Could you output the complete listing given below exactly?

▶ [Information provided]:
──────────
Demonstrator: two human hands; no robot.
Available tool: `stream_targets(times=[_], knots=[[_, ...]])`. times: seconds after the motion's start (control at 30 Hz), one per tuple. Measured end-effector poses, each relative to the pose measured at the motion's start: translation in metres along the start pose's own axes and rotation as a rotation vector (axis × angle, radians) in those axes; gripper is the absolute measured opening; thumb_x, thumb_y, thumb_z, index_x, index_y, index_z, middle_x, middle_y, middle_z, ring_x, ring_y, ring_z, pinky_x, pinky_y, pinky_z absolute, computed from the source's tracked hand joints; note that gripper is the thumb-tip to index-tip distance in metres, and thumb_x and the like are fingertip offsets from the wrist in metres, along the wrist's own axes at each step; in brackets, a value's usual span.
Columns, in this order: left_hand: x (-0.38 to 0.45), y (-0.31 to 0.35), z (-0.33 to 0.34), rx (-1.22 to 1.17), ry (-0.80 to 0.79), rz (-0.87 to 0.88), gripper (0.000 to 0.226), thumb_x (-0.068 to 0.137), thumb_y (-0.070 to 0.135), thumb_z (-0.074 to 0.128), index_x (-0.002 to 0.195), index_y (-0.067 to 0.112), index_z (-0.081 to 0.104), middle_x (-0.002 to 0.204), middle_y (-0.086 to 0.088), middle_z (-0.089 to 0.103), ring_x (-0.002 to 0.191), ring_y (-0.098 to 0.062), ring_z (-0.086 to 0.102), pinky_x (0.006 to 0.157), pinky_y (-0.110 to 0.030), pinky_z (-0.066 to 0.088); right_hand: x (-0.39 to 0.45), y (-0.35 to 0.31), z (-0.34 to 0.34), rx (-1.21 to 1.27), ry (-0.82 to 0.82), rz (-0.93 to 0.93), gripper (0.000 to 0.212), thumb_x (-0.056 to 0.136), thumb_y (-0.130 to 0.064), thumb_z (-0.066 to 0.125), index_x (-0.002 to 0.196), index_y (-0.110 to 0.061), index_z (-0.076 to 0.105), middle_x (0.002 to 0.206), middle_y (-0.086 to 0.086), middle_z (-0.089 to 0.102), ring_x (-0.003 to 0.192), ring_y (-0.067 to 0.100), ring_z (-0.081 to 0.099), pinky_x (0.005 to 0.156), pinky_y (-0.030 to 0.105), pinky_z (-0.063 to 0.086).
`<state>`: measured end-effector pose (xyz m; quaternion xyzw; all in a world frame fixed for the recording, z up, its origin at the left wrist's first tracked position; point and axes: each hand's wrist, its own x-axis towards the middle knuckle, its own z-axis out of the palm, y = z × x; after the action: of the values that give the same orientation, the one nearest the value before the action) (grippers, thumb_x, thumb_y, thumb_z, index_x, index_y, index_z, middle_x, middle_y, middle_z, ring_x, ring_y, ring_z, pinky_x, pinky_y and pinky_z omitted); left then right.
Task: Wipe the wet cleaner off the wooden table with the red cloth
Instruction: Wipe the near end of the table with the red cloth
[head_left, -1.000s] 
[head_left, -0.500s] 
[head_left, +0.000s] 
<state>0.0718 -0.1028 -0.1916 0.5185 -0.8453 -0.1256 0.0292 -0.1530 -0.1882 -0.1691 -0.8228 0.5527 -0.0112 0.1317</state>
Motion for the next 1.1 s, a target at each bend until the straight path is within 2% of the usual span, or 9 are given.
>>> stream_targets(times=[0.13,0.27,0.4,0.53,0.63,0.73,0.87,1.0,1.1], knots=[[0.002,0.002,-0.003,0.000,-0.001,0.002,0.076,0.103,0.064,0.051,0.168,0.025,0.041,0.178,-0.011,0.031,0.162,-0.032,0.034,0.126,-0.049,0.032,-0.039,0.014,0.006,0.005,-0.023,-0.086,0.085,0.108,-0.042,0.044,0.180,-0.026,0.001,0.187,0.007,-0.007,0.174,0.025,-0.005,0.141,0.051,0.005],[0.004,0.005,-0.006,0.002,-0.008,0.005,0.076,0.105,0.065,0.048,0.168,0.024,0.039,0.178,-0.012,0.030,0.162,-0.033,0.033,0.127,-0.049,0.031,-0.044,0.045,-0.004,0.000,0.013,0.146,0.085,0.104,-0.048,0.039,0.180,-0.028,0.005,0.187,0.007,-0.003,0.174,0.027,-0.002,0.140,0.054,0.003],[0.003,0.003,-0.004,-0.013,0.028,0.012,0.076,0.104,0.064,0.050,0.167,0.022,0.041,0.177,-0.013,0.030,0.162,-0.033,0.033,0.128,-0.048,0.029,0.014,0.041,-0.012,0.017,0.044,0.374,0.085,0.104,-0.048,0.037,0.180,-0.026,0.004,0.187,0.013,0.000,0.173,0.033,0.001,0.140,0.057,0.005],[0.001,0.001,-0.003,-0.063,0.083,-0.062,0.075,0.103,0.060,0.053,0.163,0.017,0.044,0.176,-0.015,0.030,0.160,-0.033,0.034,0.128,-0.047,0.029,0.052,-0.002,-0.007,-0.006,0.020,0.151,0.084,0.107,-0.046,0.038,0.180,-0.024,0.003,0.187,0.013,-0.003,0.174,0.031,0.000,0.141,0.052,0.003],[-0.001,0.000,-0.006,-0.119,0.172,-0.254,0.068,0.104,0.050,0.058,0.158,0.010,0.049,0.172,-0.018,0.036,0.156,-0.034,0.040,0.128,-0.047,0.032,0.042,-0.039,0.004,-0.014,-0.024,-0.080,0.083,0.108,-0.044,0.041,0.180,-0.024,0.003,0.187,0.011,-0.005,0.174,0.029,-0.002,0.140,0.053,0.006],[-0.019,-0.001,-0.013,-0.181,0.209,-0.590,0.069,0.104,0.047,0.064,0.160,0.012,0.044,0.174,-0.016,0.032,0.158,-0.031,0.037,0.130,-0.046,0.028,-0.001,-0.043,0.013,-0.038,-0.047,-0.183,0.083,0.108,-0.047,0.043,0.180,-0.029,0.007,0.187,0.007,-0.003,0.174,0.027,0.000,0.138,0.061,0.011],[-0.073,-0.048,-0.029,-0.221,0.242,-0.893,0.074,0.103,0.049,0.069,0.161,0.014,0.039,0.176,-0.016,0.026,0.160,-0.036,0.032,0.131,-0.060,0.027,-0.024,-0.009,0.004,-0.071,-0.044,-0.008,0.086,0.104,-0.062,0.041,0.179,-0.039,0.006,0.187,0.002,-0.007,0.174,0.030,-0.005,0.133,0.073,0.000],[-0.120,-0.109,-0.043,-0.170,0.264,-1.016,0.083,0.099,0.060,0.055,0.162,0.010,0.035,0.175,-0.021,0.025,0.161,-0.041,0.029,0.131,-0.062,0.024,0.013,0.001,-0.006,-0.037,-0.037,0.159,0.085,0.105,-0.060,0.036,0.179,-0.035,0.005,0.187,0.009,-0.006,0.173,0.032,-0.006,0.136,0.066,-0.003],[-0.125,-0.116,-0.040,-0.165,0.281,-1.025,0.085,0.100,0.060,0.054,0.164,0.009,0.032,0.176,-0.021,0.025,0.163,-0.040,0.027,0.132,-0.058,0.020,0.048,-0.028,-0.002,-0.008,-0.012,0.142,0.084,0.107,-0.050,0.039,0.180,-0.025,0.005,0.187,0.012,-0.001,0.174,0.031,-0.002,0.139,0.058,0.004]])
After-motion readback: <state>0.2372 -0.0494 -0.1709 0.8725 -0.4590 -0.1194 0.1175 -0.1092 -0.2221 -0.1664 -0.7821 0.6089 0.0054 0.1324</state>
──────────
▶ [Answer for the task]:
Demonstrator: two human hands; no robot.
Available tool: `stream_targets(times=[_], knots=[[_, ...]])`. times: seconds after the motion's start (control at 30 Hz), one per tuple. Measured end-effector poses, each relative to the pose measured at the motion's start: translation in metres along the start pose's own axes and rotation as a rotation vector (axis × angle, radians) in those axes; gripper is the absolute measured opening; thumb_x, thumb_y, thumb_z, index_x, index_y, index_z, middle_x, middle_y, middle_z, ring_x, ring_y, ring_z, pinky_x, pinky_y, pinky_z absolute, computed from the source's tracked hand joints; note that gripper is the thumb-tip to index-tip distance in metres, and thumb_x and the like are fingertip offsets from the wrist in metres, along the wrist's own axes at each step; in brackets, a value's usual span.
Columns, in this order: left_hand: x (-0.38 to 0.45), y (-0.31 to 0.35), z (-0.33 to 0.34), rx (-1.22 to 1.17), ry (-0.80 to 0.79), rz (-0.87 to 0.88), gripper (0.000 to 0.226), thumb_x (-0.068 to 0.137), thumb_y (-0.070 to 0.135), thumb_z (-0.074 to 0.128), index_x (-0.002 to 0.195), index_y (-0.067 to 0.112), index_z (-0.081 to 0.104), middle_x (-0.002 to 0.204), middle_y (-0.086 to 0.088), middle_z (-0.089 to 0.103), ring_x (-0.002 to 0.191), ring_y (-0.098 to 0.062), ring_z (-0.086 to 0.102), pinky_x (0.006 to 0.157), pinky_y (-0.110 to 0.030), pinky_z (-0.066 to 0.088); right_hand: x (-0.39 to 0.45), y (-0.35 to 0.31), z (-0.34 to 0.34), rx (-1.21 to 1.27), ry (-0.82 to 0.82), rz (-0.93 to 0.93), gripper (0.000 to 0.212), thumb_x (-0.056 to 0.136), thumb_y (-0.130 to 0.064), thumb_z (-0.066 to 0.125), index_x (-0.002 to 0.196), index_y (-0.110 to 0.061), index_z (-0.076 to 0.105), middle_x (0.002 to 0.206), middle_y (-0.086 to 0.086), middle_z (-0.089 to 0.102), ring_x (-0.003 to 0.192), ring_y (-0.067 to 0.100), ring_z (-0.081 to 0.099), pinky_x (0.005 to 0.156), pinky_y (-0.030 to 0.105), pinky_z (-0.063 to 0.086).
`<state>`: measured end-effector pose (xyz m; quaternion xyzw; all in a world frame fixed for the recording, z up, its origin at the left wrist's first tracked position; point and axes: each hand's wrist, its own x-axis towards the middle knuckle, its own z-axis out of the palm, y = z × x; after the action: of the values that give the same orientation, the one nearest the value before the action) (grippers, thumb_x, thumb_y, thumb_z, index_x, index_y, index_z, middle_x, middle_y, middle_z, ring_x, ring_y, ring_z, pinky_x, pinky_y and pinky_z omitted); left then right.
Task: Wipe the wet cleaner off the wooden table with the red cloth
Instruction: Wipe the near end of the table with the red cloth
[head_left, -1.000s] 
[head_left, -0.500s] 
[head_left, +0.000s] 
<state>0.0718 -0.1028 -0.1916 0.5185 -0.8453 -0.1256 0.0292 -0.1530 -0.1882 -0.1691 -0.8228 0.5527 -0.0112 0.1317</state>
Motion for the next 1.1 s, a target at each bend until the straight path is within 2% of the usual span, or 9 are given.
>>> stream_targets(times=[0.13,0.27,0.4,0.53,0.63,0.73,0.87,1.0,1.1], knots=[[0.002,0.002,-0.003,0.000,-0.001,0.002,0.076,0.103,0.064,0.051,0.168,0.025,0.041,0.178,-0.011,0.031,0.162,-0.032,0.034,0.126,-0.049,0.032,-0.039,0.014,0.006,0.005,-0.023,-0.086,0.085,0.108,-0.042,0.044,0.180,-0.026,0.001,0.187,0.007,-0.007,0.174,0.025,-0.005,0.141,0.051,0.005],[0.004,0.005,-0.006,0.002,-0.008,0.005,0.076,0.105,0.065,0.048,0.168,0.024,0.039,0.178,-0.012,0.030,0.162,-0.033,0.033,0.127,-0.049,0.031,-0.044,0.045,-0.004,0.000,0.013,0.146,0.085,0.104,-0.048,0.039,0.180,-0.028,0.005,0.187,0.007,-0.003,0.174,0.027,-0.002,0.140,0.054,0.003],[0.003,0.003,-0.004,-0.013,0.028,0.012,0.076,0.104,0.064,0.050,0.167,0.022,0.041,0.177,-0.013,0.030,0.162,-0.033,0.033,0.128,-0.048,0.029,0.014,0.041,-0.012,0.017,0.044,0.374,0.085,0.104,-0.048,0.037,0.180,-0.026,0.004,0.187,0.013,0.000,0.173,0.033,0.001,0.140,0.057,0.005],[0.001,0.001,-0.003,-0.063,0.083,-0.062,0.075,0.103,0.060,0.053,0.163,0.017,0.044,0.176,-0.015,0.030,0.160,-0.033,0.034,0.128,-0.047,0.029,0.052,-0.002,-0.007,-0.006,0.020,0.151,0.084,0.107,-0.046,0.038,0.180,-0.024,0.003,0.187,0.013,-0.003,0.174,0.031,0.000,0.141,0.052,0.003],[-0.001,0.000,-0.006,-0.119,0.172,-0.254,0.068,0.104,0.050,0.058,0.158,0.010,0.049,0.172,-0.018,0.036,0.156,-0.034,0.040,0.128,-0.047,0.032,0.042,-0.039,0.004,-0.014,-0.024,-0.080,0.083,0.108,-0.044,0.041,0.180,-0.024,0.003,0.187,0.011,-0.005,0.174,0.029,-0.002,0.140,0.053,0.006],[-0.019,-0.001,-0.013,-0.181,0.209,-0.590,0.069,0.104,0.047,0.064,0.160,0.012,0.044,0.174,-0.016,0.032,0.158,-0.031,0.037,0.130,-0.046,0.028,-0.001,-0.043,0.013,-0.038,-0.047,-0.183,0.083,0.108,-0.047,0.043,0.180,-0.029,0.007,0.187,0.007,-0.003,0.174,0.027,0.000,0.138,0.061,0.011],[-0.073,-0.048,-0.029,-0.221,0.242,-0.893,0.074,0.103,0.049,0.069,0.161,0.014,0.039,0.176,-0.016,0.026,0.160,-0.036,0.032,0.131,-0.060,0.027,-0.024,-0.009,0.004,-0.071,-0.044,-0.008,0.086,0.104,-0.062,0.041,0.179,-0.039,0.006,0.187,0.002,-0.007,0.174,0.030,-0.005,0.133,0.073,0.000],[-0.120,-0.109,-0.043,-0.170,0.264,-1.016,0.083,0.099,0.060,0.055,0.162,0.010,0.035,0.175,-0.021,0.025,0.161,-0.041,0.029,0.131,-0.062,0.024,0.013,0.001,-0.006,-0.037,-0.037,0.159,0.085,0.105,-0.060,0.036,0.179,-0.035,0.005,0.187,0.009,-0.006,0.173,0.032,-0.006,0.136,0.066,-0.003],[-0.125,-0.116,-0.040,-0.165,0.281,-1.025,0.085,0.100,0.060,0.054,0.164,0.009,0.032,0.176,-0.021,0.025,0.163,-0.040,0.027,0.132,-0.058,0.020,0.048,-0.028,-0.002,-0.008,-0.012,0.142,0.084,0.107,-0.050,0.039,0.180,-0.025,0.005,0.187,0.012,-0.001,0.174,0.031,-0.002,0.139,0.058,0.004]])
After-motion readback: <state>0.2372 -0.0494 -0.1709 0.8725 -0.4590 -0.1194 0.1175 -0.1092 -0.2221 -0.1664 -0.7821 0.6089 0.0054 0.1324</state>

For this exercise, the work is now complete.